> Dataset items

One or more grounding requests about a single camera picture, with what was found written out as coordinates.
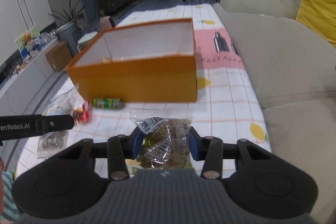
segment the open cardboard box
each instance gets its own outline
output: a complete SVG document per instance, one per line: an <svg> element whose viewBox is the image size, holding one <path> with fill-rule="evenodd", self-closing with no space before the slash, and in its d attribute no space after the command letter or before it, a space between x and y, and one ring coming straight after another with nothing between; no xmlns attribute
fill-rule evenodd
<svg viewBox="0 0 336 224"><path fill-rule="evenodd" d="M193 21L164 20L104 30L66 71L85 100L195 102Z"/></svg>

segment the sofa armrest
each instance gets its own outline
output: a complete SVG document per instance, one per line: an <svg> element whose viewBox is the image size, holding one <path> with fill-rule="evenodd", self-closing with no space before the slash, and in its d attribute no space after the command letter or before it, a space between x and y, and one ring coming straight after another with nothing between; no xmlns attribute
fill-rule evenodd
<svg viewBox="0 0 336 224"><path fill-rule="evenodd" d="M229 13L261 14L295 19L298 7L290 0L220 0Z"/></svg>

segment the clear plastic package of eggs
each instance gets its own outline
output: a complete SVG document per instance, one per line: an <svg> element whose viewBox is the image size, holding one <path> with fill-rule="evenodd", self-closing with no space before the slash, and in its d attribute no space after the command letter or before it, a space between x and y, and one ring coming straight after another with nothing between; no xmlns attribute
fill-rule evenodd
<svg viewBox="0 0 336 224"><path fill-rule="evenodd" d="M77 97L78 85L51 99L43 115L72 115ZM48 158L67 147L68 130L49 132L39 137L37 156Z"/></svg>

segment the green wrapped candy
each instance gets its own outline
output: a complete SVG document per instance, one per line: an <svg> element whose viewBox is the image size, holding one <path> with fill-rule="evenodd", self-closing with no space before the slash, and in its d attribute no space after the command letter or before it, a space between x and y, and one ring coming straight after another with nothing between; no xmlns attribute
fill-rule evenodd
<svg viewBox="0 0 336 224"><path fill-rule="evenodd" d="M112 108L121 109L124 107L125 103L120 99L115 98L98 98L91 101L93 107L96 108Z"/></svg>

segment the pink object
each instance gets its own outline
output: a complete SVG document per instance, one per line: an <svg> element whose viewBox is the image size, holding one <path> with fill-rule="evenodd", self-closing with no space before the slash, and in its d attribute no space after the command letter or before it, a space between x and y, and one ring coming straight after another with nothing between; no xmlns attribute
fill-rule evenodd
<svg viewBox="0 0 336 224"><path fill-rule="evenodd" d="M105 30L105 29L113 28L116 26L114 24L112 17L110 16L102 17L100 19L99 25L100 25L100 30Z"/></svg>
<svg viewBox="0 0 336 224"><path fill-rule="evenodd" d="M194 30L194 34L197 69L227 67L245 70L225 28Z"/></svg>

> Work item
When you transcribe the entries above, keep every word exact and leave out the pictures.

> Response below
One or more grounding requests about a single camera picture, with what was found written out as coordinates.
segment the open cardboard box
each instance gets its own outline
output: a complete SVG document per instance, one per line: an <svg> element whose viewBox is the image size, holding one <path> with fill-rule="evenodd", self-closing with no space before the slash, and in its d attribute no space after the command letter or before it, a space between x and y, and one ring coming straight after another with nothing between; no xmlns attribute
fill-rule evenodd
<svg viewBox="0 0 336 224"><path fill-rule="evenodd" d="M193 21L164 20L104 30L66 71L85 100L195 102Z"/></svg>

segment the sofa armrest
each instance gets its own outline
output: a complete SVG document per instance, one per line: an <svg> element whose viewBox is the image size, holding one <path> with fill-rule="evenodd", self-closing with no space before the slash, and in its d attribute no space after the command letter or before it, a space between x and y, and one ring coming straight after another with nothing between; no xmlns attribute
fill-rule evenodd
<svg viewBox="0 0 336 224"><path fill-rule="evenodd" d="M229 13L261 14L295 19L298 7L290 0L220 0Z"/></svg>

segment the clear plastic package of eggs
each instance gets its own outline
output: a complete SVG document per instance, one per line: an <svg> element whose viewBox is the image size, holding one <path> with fill-rule="evenodd", self-closing with no space before the slash, and in its d attribute no space after the command letter or before it, a space between x and y, and one ring coming straight after another with nothing between; no xmlns attribute
fill-rule evenodd
<svg viewBox="0 0 336 224"><path fill-rule="evenodd" d="M77 97L78 85L51 99L43 115L72 115ZM48 158L67 147L68 130L49 132L39 137L37 156Z"/></svg>

segment the green wrapped candy
each instance gets its own outline
output: a complete SVG document per instance, one per line: an <svg> element whose viewBox is the image size, holding one <path> with fill-rule="evenodd", self-closing with no space before the slash, and in its d attribute no space after the command letter or before it, a space between x and y, and one ring coming straight after another with nothing between; no xmlns attribute
fill-rule evenodd
<svg viewBox="0 0 336 224"><path fill-rule="evenodd" d="M112 108L121 109L124 107L125 103L120 99L115 98L98 98L91 101L93 107L96 108Z"/></svg>

segment the pink object
each instance gets its own outline
output: a complete SVG document per instance, one per line: an <svg> element whose viewBox is the image size, holding one <path> with fill-rule="evenodd", self-closing with no space before the slash, and in its d attribute no space after the command letter or before it, a space between x and y, and one ring coming straight after another with nothing between; no xmlns attribute
fill-rule evenodd
<svg viewBox="0 0 336 224"><path fill-rule="evenodd" d="M105 30L105 29L113 28L116 26L114 24L112 17L110 16L102 17L100 19L99 25L100 25L100 30Z"/></svg>
<svg viewBox="0 0 336 224"><path fill-rule="evenodd" d="M194 30L194 34L197 69L227 67L245 70L225 28Z"/></svg>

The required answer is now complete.